▶ Instructions to follow
Would you reproduce, without any alteration, the lines from the opening line of the entries through the line that has "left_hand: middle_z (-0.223" in it?

▶ Saved data entries
----------
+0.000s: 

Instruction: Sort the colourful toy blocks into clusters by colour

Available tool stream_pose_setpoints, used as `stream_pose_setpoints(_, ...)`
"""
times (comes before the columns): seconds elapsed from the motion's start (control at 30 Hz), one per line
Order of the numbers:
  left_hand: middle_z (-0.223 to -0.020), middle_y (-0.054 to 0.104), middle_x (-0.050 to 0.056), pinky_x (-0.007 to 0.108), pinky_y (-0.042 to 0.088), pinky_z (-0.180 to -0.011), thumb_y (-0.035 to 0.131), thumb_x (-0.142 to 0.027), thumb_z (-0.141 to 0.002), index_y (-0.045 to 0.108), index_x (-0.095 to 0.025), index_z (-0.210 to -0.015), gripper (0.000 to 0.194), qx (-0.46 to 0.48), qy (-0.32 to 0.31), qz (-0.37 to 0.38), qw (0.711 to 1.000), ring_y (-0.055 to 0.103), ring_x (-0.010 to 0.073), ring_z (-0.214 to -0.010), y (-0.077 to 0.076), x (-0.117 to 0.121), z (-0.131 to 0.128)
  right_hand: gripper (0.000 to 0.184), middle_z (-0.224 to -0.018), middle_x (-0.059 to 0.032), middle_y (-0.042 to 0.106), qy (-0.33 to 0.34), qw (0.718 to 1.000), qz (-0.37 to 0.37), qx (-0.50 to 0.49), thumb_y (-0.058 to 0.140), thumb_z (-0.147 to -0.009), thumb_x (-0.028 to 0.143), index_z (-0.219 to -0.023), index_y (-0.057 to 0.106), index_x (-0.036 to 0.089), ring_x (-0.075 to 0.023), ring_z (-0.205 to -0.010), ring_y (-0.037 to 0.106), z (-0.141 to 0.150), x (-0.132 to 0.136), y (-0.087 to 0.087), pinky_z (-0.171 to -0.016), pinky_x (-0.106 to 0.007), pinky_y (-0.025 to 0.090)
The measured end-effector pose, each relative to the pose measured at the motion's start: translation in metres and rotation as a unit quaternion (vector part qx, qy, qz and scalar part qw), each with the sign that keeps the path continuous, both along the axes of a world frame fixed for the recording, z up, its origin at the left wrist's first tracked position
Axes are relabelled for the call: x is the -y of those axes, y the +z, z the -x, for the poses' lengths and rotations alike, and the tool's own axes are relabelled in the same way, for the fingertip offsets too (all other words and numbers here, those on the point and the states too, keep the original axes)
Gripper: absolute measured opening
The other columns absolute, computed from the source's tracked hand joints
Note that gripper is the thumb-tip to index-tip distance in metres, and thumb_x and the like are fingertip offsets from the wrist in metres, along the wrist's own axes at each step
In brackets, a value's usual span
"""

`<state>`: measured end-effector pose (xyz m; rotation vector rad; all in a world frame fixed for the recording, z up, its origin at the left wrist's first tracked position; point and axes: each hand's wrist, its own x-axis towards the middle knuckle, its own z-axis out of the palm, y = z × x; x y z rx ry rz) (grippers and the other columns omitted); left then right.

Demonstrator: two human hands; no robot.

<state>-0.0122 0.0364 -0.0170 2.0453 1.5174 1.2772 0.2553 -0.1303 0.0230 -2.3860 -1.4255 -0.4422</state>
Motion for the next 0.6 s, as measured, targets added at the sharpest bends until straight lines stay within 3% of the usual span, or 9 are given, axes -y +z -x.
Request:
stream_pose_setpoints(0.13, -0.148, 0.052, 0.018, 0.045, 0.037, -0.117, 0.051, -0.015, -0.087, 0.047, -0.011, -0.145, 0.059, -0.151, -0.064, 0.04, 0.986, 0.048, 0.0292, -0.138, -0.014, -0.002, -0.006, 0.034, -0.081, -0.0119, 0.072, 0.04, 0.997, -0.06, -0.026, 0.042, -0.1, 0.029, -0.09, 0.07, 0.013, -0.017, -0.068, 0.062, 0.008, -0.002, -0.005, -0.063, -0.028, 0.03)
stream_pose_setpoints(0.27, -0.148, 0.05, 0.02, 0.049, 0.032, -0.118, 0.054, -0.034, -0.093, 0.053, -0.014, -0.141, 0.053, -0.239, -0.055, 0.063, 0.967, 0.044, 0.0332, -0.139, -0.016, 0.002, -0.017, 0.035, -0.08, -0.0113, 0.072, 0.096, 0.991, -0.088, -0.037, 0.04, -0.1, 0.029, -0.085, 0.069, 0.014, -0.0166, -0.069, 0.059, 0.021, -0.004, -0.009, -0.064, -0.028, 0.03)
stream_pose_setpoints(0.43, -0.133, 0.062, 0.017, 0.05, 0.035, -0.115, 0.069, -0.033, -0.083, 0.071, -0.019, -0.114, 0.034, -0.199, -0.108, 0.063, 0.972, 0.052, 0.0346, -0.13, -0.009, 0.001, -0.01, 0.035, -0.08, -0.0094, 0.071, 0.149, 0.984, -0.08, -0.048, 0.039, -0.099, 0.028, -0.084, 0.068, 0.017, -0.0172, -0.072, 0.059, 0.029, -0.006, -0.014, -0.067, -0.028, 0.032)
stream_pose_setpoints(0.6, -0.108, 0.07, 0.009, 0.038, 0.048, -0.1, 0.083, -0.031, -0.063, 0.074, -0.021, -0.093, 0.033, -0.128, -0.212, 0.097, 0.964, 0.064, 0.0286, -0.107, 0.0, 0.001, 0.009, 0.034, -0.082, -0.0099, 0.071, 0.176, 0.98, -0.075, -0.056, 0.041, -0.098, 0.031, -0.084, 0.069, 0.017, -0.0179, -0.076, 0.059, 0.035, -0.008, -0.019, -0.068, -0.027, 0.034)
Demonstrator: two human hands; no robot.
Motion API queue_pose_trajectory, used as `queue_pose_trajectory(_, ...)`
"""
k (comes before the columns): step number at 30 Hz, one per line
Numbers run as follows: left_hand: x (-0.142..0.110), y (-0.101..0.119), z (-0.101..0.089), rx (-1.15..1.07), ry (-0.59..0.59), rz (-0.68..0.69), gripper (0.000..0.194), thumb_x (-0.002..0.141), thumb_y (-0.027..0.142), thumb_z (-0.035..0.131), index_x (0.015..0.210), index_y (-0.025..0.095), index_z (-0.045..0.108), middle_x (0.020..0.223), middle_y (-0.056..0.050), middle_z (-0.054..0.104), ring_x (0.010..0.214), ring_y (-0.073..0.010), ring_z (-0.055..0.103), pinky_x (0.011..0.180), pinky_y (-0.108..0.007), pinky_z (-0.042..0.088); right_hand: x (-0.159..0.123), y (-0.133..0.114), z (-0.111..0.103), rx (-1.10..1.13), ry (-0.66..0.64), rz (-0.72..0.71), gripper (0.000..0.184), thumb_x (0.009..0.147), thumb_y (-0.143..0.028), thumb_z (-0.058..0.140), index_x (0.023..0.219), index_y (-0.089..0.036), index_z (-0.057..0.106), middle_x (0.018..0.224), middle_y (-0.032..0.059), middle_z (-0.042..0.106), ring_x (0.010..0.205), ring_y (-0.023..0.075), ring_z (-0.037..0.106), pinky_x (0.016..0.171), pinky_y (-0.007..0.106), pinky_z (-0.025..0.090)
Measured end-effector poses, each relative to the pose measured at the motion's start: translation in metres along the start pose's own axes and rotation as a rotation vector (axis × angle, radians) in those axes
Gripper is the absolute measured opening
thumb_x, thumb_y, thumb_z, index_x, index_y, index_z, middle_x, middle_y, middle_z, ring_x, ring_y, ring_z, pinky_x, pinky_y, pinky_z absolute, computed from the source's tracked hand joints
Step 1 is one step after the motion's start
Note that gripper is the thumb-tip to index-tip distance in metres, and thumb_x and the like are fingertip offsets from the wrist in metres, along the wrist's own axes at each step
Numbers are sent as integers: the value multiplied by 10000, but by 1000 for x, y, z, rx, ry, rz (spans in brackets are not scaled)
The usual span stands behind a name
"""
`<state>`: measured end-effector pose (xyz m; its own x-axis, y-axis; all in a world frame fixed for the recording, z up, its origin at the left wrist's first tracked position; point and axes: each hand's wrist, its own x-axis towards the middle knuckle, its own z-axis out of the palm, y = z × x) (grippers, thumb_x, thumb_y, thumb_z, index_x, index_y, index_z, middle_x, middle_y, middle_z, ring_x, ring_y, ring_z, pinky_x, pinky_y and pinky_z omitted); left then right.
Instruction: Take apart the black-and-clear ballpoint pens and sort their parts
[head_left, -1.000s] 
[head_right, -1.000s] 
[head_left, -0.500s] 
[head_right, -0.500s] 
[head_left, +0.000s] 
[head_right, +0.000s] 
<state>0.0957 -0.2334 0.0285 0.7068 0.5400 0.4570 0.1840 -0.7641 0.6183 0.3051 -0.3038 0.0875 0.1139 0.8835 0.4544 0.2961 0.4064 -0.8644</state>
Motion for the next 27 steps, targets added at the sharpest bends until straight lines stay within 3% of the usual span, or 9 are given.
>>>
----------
▶ Output below
+0.000s: 

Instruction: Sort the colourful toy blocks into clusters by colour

Available tool stream_pose_setpoints, used as `stream_pose_setpoints(_, ...)`
"""
times (comes before the columns): seconds elapsed from the motion's start (control at 30 Hz), one per line
Order of the numbers:
  left_hand: middle_z (-0.223 to -0.020), middle_y (-0.054 to 0.104), middle_x (-0.050 to 0.056), pinky_x (-0.007 to 0.108), pinky_y (-0.042 to 0.088), pinky_z (-0.180 to -0.011), thumb_y (-0.035 to 0.131), thumb_x (-0.142 to 0.027), thumb_z (-0.141 to 0.002), index_y (-0.045 to 0.108), index_x (-0.095 to 0.025), index_z (-0.210 to -0.015), gripper (0.000 to 0.194), qx (-0.46 to 0.48), qy (-0.32 to 0.31), qz (-0.37 to 0.38), qw (0.711 to 1.000), ring_y (-0.055 to 0.103), ring_x (-0.010 to 0.073), ring_z (-0.214 to -0.010), y (-0.077 to 0.076), x (-0.117 to 0.121), z (-0.131 to 0.128)

The exercise has nothing more to it.